Sure, and I am happy to support that, with these notes in mind
a. ternary relations (ie. for the identifier, as opposed to a third or fourth FK for some attribute) are a nightmare (that might be a restatement of Tegiri's comment, if by "multi-variate", he means n-ary in the relational database world)
b. If you accept Codd, then n-ary relations can be reduced to binary relations. So the solution is given but you must implement it
c. the difficulty is, again, your concept of how Spaces and PointSets are Identified.

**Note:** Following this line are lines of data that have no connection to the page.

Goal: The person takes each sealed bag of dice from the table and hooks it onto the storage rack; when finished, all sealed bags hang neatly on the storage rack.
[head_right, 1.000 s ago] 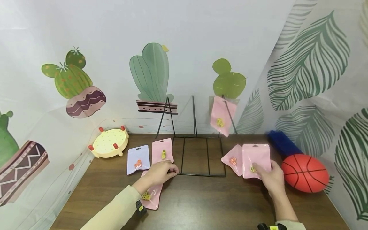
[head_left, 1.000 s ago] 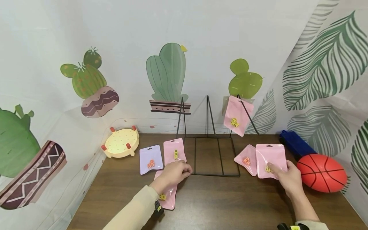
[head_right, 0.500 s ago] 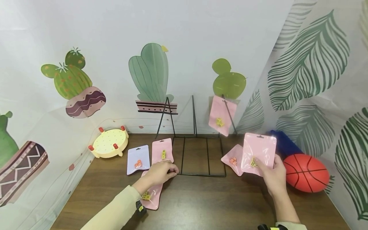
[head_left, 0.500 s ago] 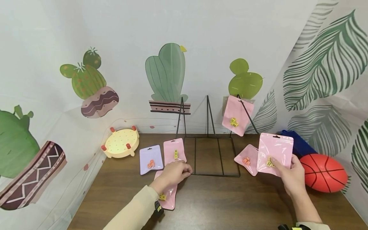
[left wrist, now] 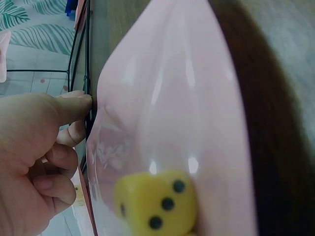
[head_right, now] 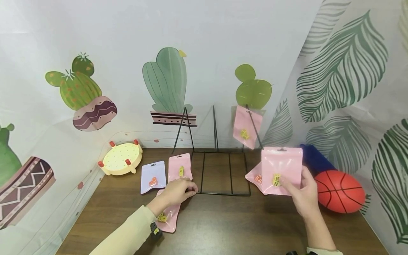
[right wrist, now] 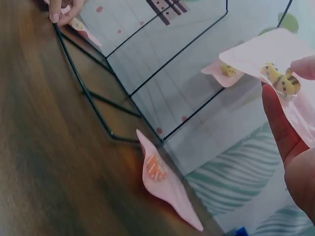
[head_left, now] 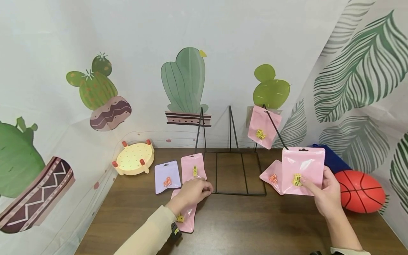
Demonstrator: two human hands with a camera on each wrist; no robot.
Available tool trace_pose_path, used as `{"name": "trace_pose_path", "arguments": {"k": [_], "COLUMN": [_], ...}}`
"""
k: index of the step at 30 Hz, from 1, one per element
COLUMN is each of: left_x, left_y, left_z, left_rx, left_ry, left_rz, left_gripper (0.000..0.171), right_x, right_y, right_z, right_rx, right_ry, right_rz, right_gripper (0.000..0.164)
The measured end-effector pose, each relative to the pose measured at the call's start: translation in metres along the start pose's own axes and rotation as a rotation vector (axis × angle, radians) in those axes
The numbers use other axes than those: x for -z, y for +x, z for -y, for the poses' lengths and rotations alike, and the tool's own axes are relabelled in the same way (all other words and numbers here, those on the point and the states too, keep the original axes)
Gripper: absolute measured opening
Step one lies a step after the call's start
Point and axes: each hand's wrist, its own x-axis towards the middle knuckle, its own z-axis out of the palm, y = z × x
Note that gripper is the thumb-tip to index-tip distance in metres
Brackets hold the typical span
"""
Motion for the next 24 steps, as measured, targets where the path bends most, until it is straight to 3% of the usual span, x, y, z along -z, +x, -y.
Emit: {"name": "trace_pose_path", "arguments": {"k": [2,10,13,24], "left_x": [-0.001,0.0,0.0,0.0], "left_y": [0.0,0.0,0.0,0.0], "left_z": [0.0,0.0,0.001,0.0], "left_rx": [0.001,0.0,0.0,0.002], "left_ry": [0.003,-0.011,-0.011,-0.012], "left_rz": [-0.001,0.002,0.002,-0.008], "left_gripper": [0.008,0.009,0.009,0.008], "right_x": [-0.004,-0.018,-0.023,-0.039], "right_y": [0.0,0.003,0.004,0.003], "right_z": [0.005,0.013,0.014,0.019], "right_rx": [0.051,0.248,0.271,0.285], "right_ry": [0.003,0.195,0.213,0.15], "right_rz": [0.033,0.214,0.247,0.228], "right_gripper": [0.052,0.059,0.059,0.058]}}
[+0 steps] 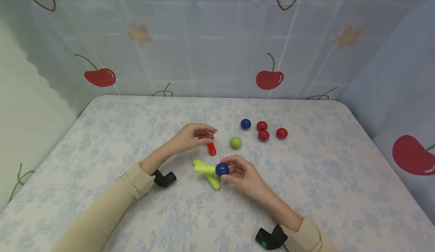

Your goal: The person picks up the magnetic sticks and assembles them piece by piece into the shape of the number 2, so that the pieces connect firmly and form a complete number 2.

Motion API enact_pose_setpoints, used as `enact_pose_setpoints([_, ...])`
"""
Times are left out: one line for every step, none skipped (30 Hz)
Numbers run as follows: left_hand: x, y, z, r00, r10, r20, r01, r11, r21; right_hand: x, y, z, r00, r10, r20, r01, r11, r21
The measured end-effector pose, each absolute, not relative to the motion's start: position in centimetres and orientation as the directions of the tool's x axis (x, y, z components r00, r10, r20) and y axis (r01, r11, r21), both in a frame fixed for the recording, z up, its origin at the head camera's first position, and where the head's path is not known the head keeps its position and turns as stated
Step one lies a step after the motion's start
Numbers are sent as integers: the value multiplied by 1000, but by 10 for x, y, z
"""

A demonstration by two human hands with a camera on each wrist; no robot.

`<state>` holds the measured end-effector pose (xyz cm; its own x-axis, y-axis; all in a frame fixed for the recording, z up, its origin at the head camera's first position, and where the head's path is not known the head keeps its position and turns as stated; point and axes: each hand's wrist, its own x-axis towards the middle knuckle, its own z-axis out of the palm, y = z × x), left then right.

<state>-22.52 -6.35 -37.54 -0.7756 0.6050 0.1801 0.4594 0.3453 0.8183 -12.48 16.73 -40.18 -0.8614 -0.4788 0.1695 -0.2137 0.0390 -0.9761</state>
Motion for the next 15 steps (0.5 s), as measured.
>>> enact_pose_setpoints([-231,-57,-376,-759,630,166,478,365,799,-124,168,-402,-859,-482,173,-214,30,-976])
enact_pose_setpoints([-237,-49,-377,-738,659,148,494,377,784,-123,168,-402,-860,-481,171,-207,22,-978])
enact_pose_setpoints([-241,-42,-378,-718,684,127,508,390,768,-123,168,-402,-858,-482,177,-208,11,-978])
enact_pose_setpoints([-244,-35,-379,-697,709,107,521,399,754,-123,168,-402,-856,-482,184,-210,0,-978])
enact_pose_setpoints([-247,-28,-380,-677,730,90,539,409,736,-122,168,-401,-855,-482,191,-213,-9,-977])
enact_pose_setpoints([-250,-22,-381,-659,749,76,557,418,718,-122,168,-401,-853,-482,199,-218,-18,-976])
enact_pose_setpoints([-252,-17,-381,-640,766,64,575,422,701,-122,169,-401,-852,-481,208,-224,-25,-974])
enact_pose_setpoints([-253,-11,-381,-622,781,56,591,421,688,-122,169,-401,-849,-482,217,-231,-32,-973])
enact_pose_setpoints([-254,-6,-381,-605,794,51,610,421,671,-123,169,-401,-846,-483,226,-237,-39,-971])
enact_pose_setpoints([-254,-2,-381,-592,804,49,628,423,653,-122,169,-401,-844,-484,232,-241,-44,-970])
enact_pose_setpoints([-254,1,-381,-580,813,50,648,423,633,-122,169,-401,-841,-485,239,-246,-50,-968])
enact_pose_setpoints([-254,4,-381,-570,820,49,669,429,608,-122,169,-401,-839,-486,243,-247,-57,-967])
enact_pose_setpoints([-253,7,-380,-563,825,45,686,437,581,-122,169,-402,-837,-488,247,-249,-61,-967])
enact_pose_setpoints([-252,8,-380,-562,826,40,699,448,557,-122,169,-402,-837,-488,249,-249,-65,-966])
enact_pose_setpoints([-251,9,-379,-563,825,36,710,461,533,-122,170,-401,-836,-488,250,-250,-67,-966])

Which brings up the next (after cleaning up the identifiers) important issue, that mathematicians (not you) are scared to death of. You need
____An Hierarchy____
with full navigation capability.

- Room actually consists of door, window, wall
- window consists of sill, frame, inner glaze, space, outer glaze
- frame consists of ... etc
- and each of those items is an Architectural Space. Which relates to other Spaces (bounded, boundary), etc.
- and Topology is some combination of those Spaces, expressed as a /function/ of those Spaces.
- in an hierarchy, obtaining the "direct sum" is a simple matter
- your "consistency rule" is not an enforcement, it is a direct result of a few smaller consistency rules that are implemented in the structure. Ie. you are trying to enforce a rule on the result relation (instead of enforcing more appropriate rules on the base relations, which is the appropriate place), such that the derived relations (*all* of them) are consistent.
- that is a classic error that mathematicians make

Which is why I am trying to get you to be clear about the relationships, so that the hierarchical ones (normal) are differentiated; what you require for boundary and bounded.

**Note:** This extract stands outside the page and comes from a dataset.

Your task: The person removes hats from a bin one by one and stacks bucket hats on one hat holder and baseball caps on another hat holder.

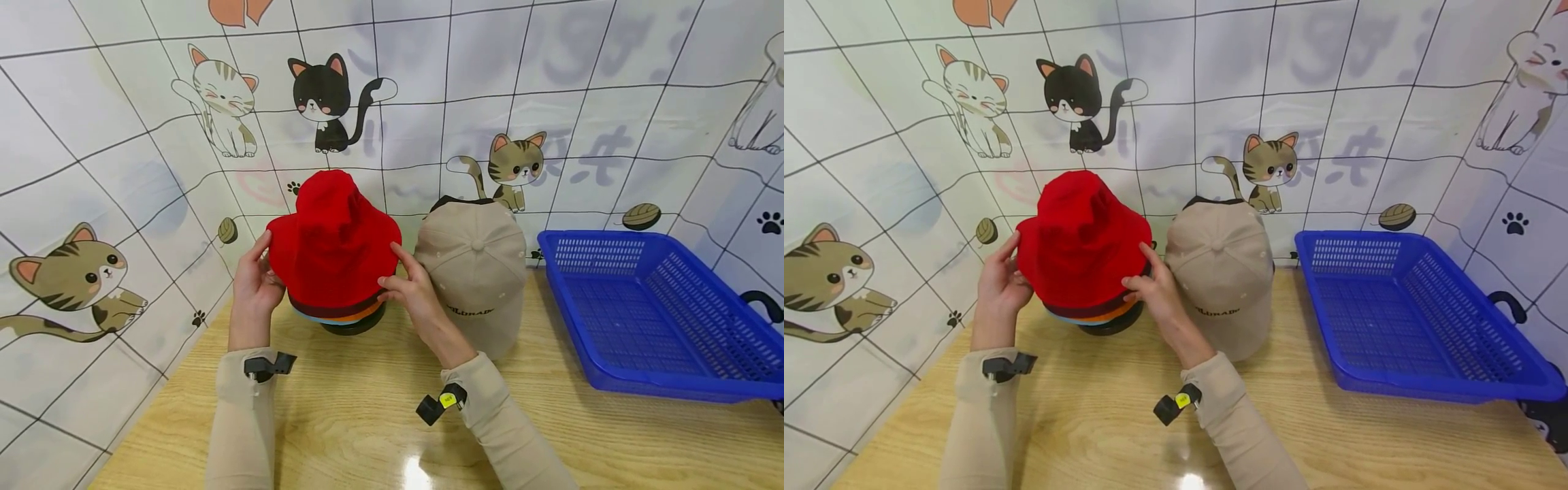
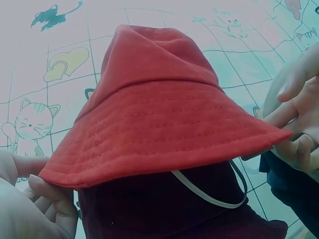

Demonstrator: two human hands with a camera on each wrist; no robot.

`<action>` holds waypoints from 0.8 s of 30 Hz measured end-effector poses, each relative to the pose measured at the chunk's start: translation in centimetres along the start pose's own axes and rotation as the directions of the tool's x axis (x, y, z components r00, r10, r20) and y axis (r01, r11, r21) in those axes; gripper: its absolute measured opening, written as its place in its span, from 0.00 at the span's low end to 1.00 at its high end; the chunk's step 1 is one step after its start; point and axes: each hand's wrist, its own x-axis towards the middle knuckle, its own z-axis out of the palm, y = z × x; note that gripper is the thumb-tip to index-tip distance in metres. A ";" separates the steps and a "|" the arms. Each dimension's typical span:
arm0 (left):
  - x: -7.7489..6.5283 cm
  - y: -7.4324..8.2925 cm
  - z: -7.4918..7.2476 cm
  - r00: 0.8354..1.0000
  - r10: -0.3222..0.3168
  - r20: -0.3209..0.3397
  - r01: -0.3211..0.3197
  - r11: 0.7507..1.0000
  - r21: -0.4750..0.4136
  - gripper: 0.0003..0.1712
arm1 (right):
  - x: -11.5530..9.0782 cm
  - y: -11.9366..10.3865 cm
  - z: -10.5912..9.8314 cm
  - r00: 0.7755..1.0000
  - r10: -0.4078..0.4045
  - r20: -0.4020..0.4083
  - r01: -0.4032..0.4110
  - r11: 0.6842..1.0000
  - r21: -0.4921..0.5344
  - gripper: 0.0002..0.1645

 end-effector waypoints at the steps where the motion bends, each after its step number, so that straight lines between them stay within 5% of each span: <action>1: 0.0 0.0 0.0 1.000 0.000 0.002 0.000 1.000 0.001 0.12 | 0.0 0.0 0.0 1.000 0.001 -0.003 -0.001 1.000 0.001 0.47; 9: 0.0 -0.1 0.1 0.999 0.036 -0.019 -0.035 0.998 0.047 0.11 | 0.5 -0.2 0.7 1.000 -0.026 -0.014 0.026 1.000 0.009 0.48; 17: -0.3 -0.1 -0.2 0.997 0.077 0.027 -0.079 0.994 0.074 0.14 | 0.9 -0.1 2.2 0.997 -0.011 -0.080 0.014 0.999 0.036 0.46; 24: 0.0 -0.5 0.1 0.999 0.054 0.002 -0.053 0.990 0.134 0.14 | 1.6 0.2 2.6 0.986 0.022 -0.168 -0.017 0.999 0.028 0.45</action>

> >> The relational representaion of a topology is an old and well-established
> >> fact in mathematics. The innovation is (IMHO) to combine it with the
> >> relational model.
> >
> > Again, you are referring to the theory of binary relations
> > http://en.wikipedia.org/wiki/Relation_algebra which is different from
> > relational model used in database theory.
>
> Again, I am always talking of a /pair/ (X,R) of relations where X is arbitrary
> and R a binary relation on X (thereby, of course, omitting all non-key
> attribute values from X).
>
> If you register such space in a hypothetical catalogue of spaces, say by
> sort of
>
> create space OuterSpace(
> PointSet, -- the point set
> Topology, -- the relation
> (planid, bounded) -- the FK on the "bounded side".
> );

Ok, we are getting there.
- What is the key that you use to identify the space when you register it ?
- Thus far, there is no PK (planid, bounded) anywhere for that space to be an FK reference /to/. Do you mean (planid, objectid) for a bounded row ?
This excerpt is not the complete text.